Clostridium difficile: Entdeckung und Charakterisierung der autokatalytischen Prozessierung von Toxin B

Clostridium difficile, der Auslöser der nosokomialen Antibiotika-assoziierten Durchfälle und der Pseudomembranösen Kolitis, besitzt zwei Hauptvirulenzfaktoren: die Toxine A und B. In vorangegangenen Veröffentlichungen wurde gezeigt, dass Toxin B durch einen zytosolischen Faktor der eukaryotischen Zielzelle während des Aufnahmeweges in die Zelle gespalten wird. Nur die N-terminale katalytische Domäne erreicht das Zytosol. Hierbei wurde davon ausgegangen, dass eine Protease der Zielzelle die Spaltung katalysiert. In dieser Arbeit konnte gezeigt werden, dass die Spaltung von Toxin B ein intramolekularer Prozess ist, der zytosolisches Inositolphosphat der Zielzelle als Kofaktor zur Aktivierung der intrinsischen Protease benötigt.
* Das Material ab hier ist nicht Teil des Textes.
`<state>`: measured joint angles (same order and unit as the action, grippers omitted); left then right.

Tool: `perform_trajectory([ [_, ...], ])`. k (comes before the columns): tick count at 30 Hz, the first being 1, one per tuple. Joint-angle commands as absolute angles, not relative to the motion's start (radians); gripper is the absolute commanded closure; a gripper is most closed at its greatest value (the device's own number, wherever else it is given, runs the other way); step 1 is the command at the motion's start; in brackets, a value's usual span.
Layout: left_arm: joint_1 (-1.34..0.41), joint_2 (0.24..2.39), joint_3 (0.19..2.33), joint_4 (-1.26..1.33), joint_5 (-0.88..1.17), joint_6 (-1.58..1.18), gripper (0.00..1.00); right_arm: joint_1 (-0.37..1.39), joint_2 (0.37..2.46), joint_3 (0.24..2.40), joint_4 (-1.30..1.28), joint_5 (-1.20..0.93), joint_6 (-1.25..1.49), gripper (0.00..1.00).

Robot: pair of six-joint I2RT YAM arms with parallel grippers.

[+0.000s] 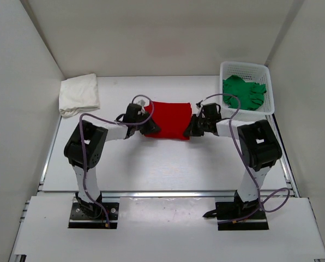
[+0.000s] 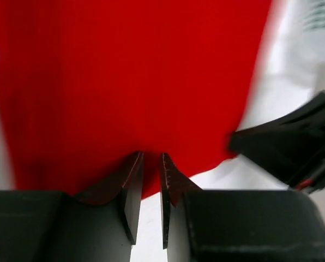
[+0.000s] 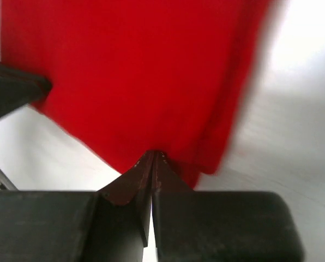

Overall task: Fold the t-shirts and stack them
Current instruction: Fold the long partially folded tshirt into a neat square

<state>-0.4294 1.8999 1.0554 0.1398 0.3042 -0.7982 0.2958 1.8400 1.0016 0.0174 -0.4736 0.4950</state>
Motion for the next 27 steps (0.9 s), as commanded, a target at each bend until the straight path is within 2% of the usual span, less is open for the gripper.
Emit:
perform_trajectory([
  [1,-0.381,1.87,0.864,0.261,0.325,-0.87,0.71,0.273,1.859,0.921,0.147,-0.488,0.521,1.0],
  [8,-0.382,1.72,0.596,0.396,0.374,-0.897,0.71,0.294,1.715,0.712,0.236,-0.465,0.542,0.99],
  [15,-0.345,1.537,0.645,0.339,0.348,-0.888,0.65,0.312,1.585,0.776,0.155,-0.486,0.511,1.0],
  [17,-0.331,1.555,0.698,0.34,0.353,-0.897,0.64,0.298,1.618,0.854,0.141,-0.497,0.494,1.0],
  [23,-0.302,1.895,1.038,0.266,0.385,-0.888,0.66,0.246,1.914,1.106,0.109,-0.526,0.489,1.0],
  [27,-0.259,2.023,1.124,0.232,0.385,-0.894,0.66,0.212,2.009,1.17,0.123,-0.537,0.509,1.0],
])
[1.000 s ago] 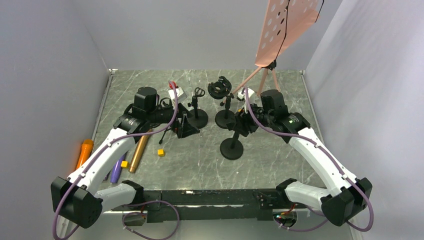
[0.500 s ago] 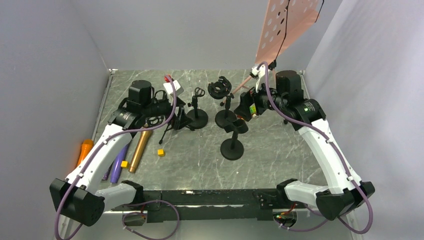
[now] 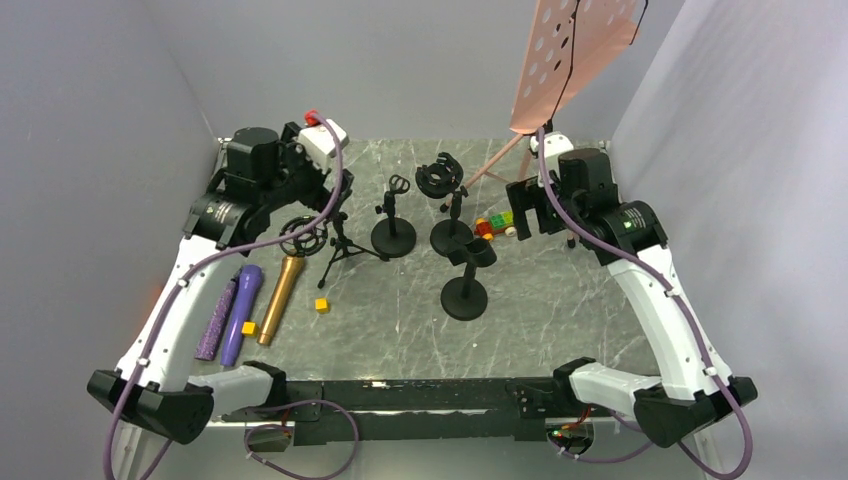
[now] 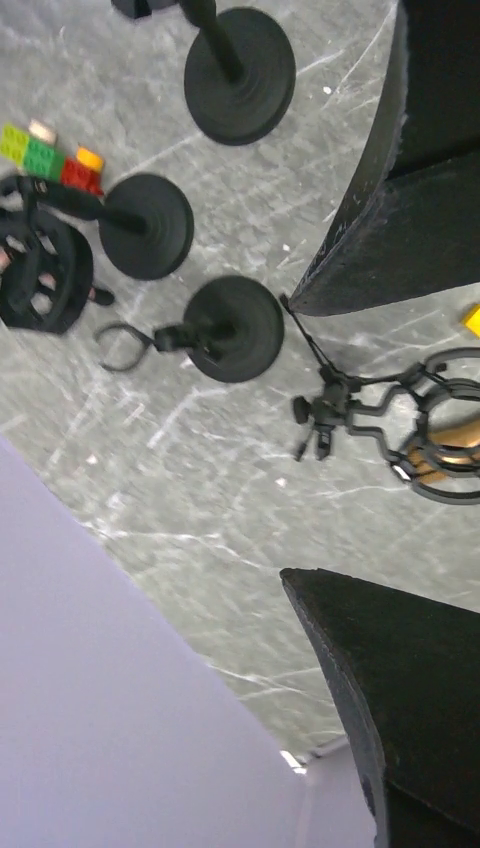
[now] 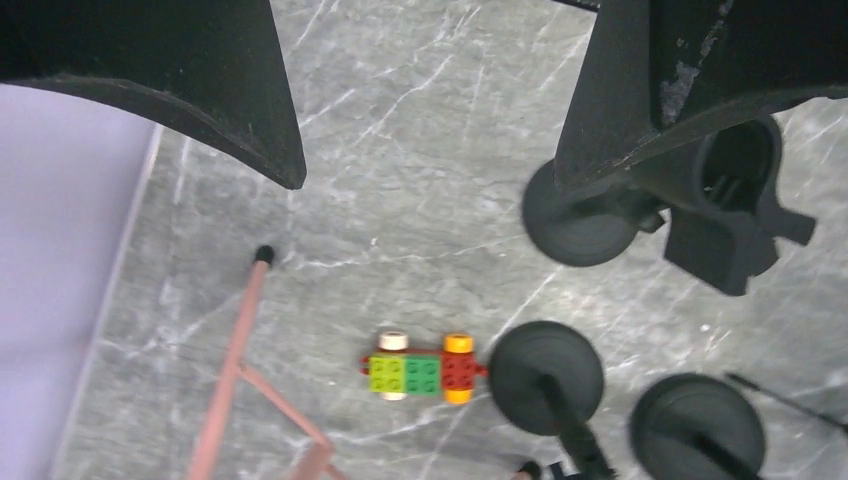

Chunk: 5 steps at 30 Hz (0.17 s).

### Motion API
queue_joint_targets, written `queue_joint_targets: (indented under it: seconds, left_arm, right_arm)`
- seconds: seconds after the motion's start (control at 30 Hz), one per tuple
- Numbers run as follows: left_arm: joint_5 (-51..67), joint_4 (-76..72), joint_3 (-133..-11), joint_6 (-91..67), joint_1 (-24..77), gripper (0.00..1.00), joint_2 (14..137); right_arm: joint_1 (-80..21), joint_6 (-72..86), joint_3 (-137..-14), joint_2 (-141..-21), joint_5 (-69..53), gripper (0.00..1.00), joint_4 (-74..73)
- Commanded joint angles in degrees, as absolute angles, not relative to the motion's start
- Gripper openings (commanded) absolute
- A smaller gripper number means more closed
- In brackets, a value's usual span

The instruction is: Remove the microphone from the stand

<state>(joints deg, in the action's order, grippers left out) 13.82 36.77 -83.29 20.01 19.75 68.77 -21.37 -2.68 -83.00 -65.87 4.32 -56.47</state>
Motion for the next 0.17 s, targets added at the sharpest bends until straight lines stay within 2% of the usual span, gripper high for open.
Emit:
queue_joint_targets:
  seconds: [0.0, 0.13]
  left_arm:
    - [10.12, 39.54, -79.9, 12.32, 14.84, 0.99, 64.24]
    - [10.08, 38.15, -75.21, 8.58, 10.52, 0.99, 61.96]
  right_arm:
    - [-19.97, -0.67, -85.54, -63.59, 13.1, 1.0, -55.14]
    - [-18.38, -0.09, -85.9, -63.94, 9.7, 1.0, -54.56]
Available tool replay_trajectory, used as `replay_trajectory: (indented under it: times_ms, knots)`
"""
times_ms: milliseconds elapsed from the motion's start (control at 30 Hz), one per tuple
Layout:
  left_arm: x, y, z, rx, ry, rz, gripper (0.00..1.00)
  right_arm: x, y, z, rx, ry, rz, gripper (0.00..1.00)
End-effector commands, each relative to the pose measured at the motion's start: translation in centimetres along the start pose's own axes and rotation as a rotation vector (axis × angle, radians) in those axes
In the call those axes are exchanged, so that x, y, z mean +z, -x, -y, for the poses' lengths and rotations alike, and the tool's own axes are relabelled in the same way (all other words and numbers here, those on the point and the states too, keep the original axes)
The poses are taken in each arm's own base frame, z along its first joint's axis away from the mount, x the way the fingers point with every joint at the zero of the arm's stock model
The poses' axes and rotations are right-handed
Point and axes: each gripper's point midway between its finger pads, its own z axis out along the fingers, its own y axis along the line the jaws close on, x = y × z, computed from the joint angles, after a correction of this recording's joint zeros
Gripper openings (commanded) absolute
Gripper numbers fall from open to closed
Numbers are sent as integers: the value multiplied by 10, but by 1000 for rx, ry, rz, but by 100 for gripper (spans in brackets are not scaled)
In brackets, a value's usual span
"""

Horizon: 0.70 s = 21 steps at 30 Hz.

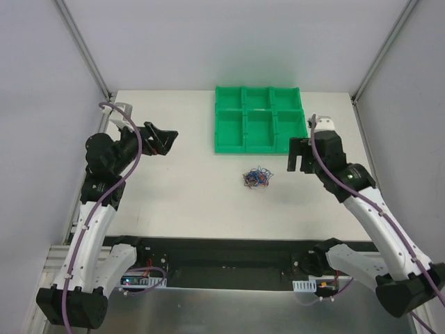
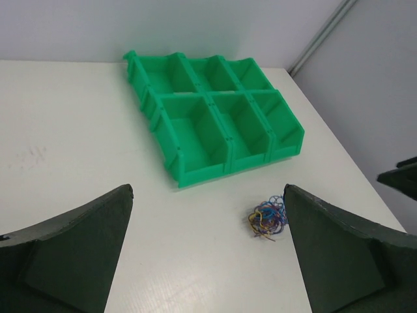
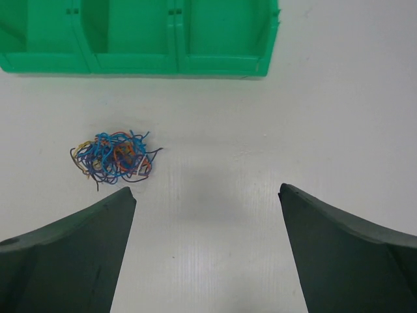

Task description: Untangle the cables

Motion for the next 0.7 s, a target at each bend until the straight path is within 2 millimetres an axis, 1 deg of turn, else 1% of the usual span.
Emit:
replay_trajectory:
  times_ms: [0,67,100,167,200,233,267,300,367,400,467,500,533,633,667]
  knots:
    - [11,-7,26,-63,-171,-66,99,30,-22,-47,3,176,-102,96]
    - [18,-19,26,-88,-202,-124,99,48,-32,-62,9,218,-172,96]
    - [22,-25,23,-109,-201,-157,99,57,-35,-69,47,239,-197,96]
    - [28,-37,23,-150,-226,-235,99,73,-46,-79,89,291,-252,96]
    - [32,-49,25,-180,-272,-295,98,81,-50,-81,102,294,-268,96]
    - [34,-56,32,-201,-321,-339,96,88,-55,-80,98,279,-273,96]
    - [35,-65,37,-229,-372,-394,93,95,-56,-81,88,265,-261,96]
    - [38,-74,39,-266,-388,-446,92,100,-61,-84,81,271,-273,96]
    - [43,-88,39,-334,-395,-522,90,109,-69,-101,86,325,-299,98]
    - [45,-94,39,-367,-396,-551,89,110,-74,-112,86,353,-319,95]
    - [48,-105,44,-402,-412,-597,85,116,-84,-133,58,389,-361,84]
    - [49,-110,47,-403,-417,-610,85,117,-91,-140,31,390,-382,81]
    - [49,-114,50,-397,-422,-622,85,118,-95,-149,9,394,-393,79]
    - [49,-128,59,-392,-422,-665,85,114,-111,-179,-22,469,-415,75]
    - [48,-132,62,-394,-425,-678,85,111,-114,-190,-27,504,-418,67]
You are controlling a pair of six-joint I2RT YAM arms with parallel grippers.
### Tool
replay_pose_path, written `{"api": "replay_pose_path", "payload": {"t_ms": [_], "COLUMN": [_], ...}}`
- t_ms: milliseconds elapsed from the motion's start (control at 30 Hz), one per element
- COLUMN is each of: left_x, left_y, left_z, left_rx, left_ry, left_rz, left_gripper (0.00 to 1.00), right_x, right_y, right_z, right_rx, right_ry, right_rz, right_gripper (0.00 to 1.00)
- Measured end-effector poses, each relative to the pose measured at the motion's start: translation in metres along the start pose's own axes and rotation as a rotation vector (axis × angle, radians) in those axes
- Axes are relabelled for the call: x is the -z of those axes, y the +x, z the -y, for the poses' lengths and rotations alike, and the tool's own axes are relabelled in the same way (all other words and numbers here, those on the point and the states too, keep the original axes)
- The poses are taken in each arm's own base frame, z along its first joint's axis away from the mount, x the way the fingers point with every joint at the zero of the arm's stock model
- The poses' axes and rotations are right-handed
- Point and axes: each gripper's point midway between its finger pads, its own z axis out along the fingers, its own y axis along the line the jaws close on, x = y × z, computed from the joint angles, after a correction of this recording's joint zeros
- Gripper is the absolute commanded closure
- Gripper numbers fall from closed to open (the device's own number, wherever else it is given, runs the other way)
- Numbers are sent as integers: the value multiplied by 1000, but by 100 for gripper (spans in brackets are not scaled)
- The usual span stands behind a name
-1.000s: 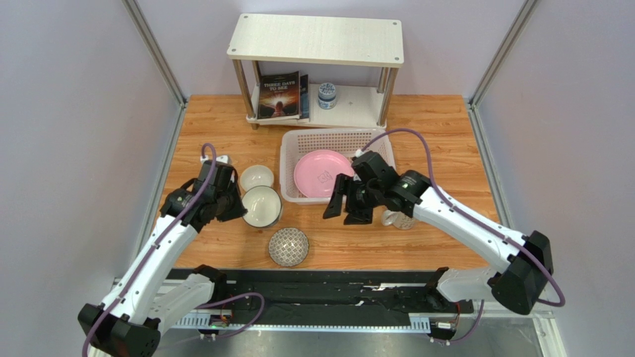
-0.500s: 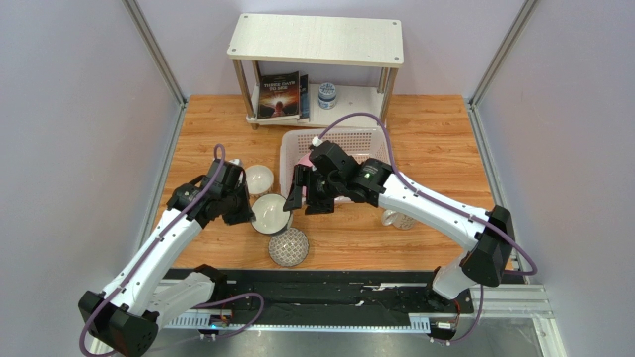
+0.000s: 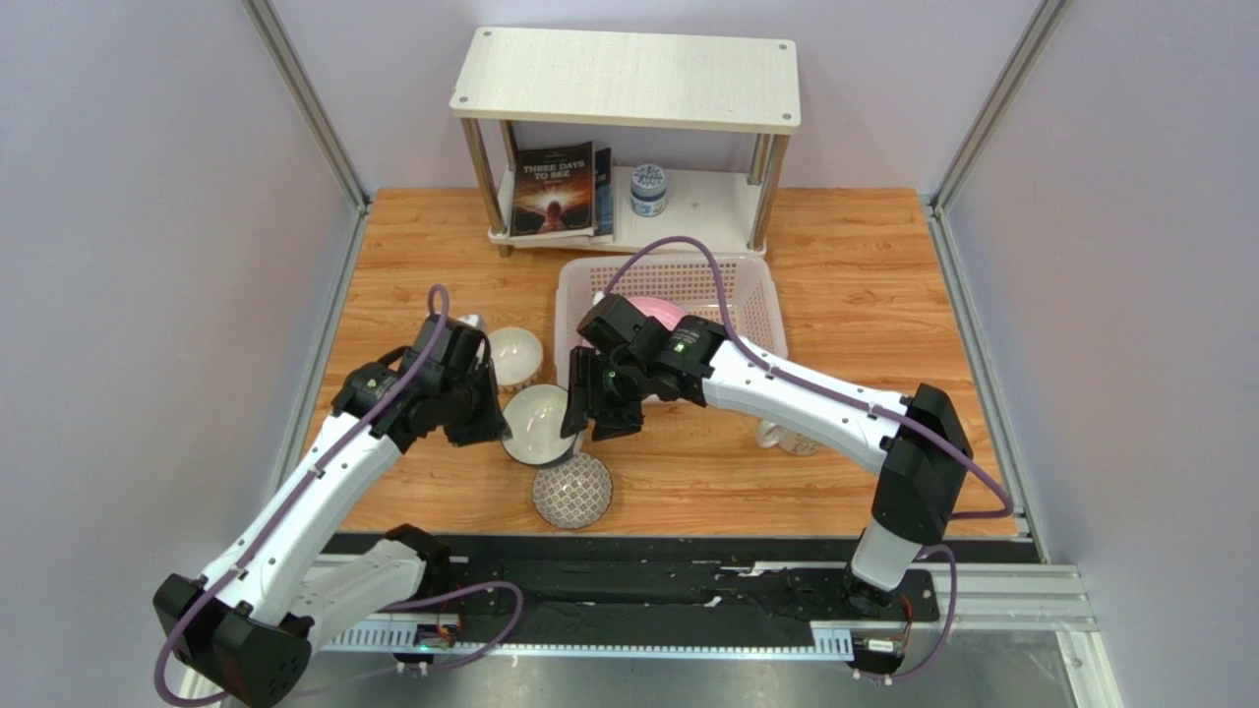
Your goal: Place the mixed dishes into the plastic bin
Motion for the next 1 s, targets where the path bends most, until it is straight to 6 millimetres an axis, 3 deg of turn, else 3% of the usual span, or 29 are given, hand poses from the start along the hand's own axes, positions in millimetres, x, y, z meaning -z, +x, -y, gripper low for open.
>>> {"api": "replay_pose_path", "payload": {"t_ms": [167,267,367,433,467,600,767,900,1000], "left_x": [3,9,9,9,9,19,57,66,58], "left_y": [1,-2,1,3,3,-2,-34,-43,-37], "left_z": [1,10,8,6,7,10,16,8,-1], "left_rx": [-6,-19,-23,-24,-24,-25,-31,-20,-14], "left_ry": [5,38,22,18,19,43,73,27,-13], "left_rz": [-5,3,-8,-14,-13,23,203,248,217], "left_gripper": [100,100,100,93,80,51,47,47,47], "right_x": [-2,-13,-20,-19,-17,-13,7,33,62], "right_y": [1,0,2,3,3,-2,-15,-45,-88], "right_z": [1,15,16,15,14,16,25,47,74], "right_rx": [12,4,6,13,16,34,70,46,-15], "right_ry": [30,98,107,112,117,137,168,197,218], "right_rz": [7,13,6,9,14,36,35,63,139], "right_gripper": [100,100,100,100,100,100,100,100,100]}}
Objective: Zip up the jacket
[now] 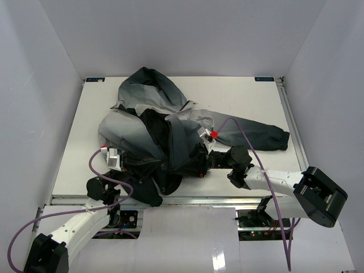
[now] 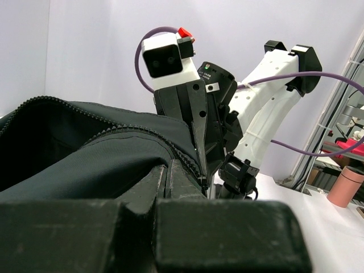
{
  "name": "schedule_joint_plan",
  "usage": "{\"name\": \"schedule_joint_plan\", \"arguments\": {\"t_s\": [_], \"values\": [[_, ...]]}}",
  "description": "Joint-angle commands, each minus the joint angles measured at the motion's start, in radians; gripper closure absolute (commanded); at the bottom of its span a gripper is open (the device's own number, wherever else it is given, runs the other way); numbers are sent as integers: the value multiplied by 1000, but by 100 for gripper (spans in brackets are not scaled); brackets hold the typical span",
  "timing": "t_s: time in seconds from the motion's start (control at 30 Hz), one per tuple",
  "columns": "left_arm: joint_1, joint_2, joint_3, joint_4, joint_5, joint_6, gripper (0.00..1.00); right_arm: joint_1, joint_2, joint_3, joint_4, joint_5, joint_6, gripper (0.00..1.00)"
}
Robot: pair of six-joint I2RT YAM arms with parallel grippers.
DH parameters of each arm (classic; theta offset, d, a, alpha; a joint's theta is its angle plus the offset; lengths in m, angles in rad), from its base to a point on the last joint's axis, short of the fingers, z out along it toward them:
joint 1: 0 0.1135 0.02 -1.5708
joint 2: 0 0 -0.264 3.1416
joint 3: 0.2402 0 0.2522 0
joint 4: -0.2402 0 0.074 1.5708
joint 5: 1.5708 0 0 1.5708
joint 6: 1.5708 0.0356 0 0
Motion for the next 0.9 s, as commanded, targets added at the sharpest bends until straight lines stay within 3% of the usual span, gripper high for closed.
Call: {"name": "schedule_joint_plan", "arguments": {"t_s": [0.0,0.87], "values": [[0,-31,-264,12,-13,25,100,7,-20,25,72,23,6,92],[-1,-36,-246,-15,-47,75,100,8,-17,14,60,48,33,92]]}}
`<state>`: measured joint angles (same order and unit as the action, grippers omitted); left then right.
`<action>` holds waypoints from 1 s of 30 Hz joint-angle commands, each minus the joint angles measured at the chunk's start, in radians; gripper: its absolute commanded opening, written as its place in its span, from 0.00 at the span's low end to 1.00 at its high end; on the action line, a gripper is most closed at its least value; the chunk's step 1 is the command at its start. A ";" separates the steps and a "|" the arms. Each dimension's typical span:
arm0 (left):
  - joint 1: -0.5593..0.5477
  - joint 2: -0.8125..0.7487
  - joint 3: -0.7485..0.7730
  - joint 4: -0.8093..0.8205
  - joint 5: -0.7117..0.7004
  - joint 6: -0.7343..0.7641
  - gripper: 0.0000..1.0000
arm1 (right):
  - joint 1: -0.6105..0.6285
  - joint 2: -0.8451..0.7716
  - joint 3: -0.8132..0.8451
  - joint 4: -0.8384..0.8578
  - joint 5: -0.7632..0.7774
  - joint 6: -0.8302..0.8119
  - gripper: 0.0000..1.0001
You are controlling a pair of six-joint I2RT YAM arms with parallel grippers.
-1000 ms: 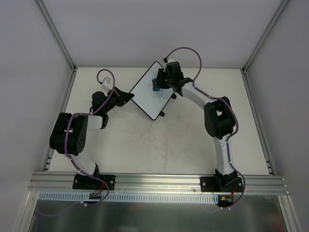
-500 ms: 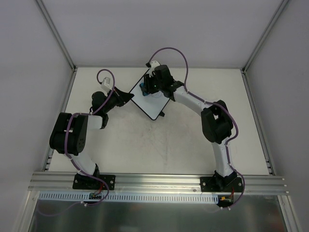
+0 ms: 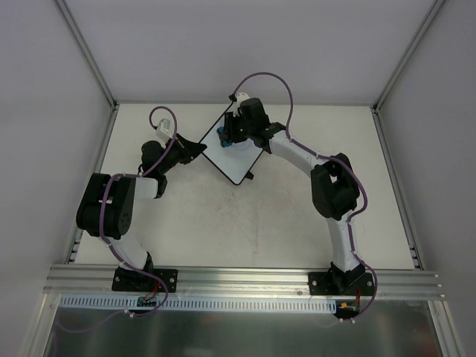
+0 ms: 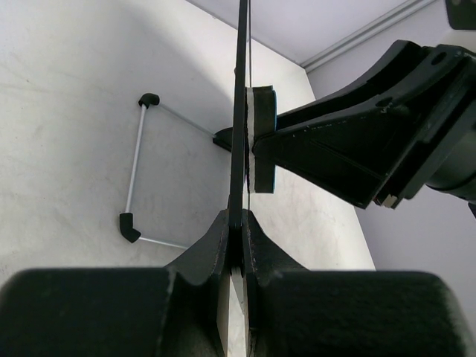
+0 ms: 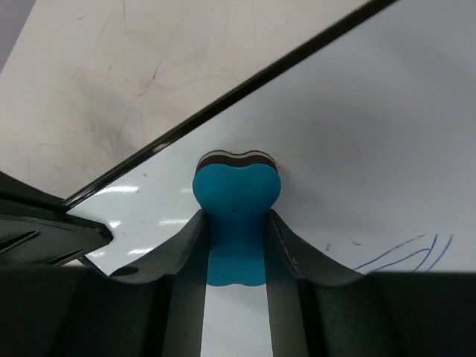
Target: Erase the whiteboard
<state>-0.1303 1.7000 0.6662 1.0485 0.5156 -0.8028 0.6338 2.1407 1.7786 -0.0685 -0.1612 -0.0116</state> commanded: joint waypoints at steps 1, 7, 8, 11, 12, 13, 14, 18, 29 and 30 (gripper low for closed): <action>-0.012 -0.005 0.012 0.022 0.055 0.050 0.00 | -0.063 0.054 -0.004 -0.076 -0.008 0.114 0.00; -0.012 -0.005 0.012 0.025 0.055 0.048 0.00 | -0.151 0.054 -0.071 -0.076 0.020 0.237 0.00; -0.012 -0.005 0.012 0.027 0.055 0.047 0.00 | -0.166 0.054 -0.080 -0.076 0.028 0.248 0.00; -0.012 -0.005 0.010 0.027 0.055 0.047 0.00 | -0.196 0.053 -0.108 -0.076 0.043 0.283 0.00; -0.012 -0.007 0.010 0.027 0.055 0.047 0.00 | -0.204 0.059 -0.114 -0.076 0.042 0.303 0.00; -0.012 -0.007 0.012 0.027 0.055 0.045 0.00 | -0.212 0.064 -0.117 -0.076 0.029 0.312 0.00; -0.012 -0.005 0.010 0.028 0.055 0.045 0.00 | -0.218 0.068 -0.119 -0.076 0.019 0.321 0.00; -0.012 0.000 0.010 0.031 0.055 0.042 0.00 | -0.243 0.094 -0.107 -0.074 -0.026 0.348 0.00; -0.012 0.010 0.021 0.033 0.064 0.040 0.00 | -0.166 0.067 -0.094 -0.030 -0.074 0.230 0.00; -0.012 0.012 0.021 0.033 0.064 0.039 0.00 | -0.157 0.058 -0.091 -0.025 -0.078 0.196 0.00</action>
<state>-0.1314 1.7000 0.6662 1.0573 0.5232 -0.8043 0.3973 2.1841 1.6794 -0.0868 -0.1848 0.2661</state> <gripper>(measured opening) 0.041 0.344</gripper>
Die Freisetzung der katalytischen Domäne durch Inositolphosphat-induzierte Spaltung ist nicht nur das Prinzip des Clostridium difficile Toxin B sondern auch des Toxin A, als auch des alpha Toxin von Clostridium novyi und das Letale Toxin von Clostridium sordellii. Der kovalente Inhibitor von Aspartatproteasen 1,2-epoxy-3-(p-nitrophenoxy)propan (EPNP), wurde dazu verwendet die intrinsische Protease von Toxin B zu blockieren und ermöglichte die Identifikation des katalytischen Zentrums. EPNP modifiziertes Toxin B verliert die intrinsische Proteaseaktivität und Zytotoxizität, aber wenn es direkt in das Zytosol der Wirtszelle injiziert ist, bleibt die Toxizität erhalten. Diese ist damit der erste Bericht eines bakteriellen Toxins, das eukaryotische Signale zur induzierten Autoproteolyse nutzt, um seine katalytisch-toxische Domäne in das Zytosol der Zielzelle freizusetzen. Durch diese Ergebnisse kann das Modell der Toxin-Prozessierung nun um einen weiteren entscheidenden Schritt vervollständigt werden.

Clostridium difficile, the causative agent of antibiotic-associated diarrhea and pseudomembranous colitis, is a major nosocomial germ in many health care institutions throughout the world. The main virulence factors are two large protein cytotoxins, toxin A (TcdA) and toxin B (TcdB). It was proposed earlier that TcdB is cleaved by a cytosolic factor of the eukaryotic target cell during its cellular uptake, with solely the N-terminal catalytic domain reaching the cytosol. This work shows that cleavage of TcdB is an intramolecular process and that host cytosolic inositolphosphates act as cofactors for protease activation. The results of this work show that the addition of inositol hexaphosphate activates the latent protease function not only in TcdB but also TcdA, Tcnα and TcsL, from C. difficile, C. novyi and C. sordellii. 1,2-epoxy-3-(p-nitrophenoxy)propane (EPNP), a covalent inhibitor of aspartate proteases, was used to block the intrinsic aspartate protease function and allowed the identification of the catalytically active site of TcdB. The EPNP-derivative of TcdB does not show autocatalytical activation and loses cellular toxicity, but remains toxic when directly injected into the cytosol. This is the first report on a bacterial toxin that uses eukaryotic signals for induced autoproteolysis to deliver its toxic domain into the cytosol of target cells. Based on these data, an integrated model for the uptake and intracellular inositolphosphate-induced activation of TcdB can be presented.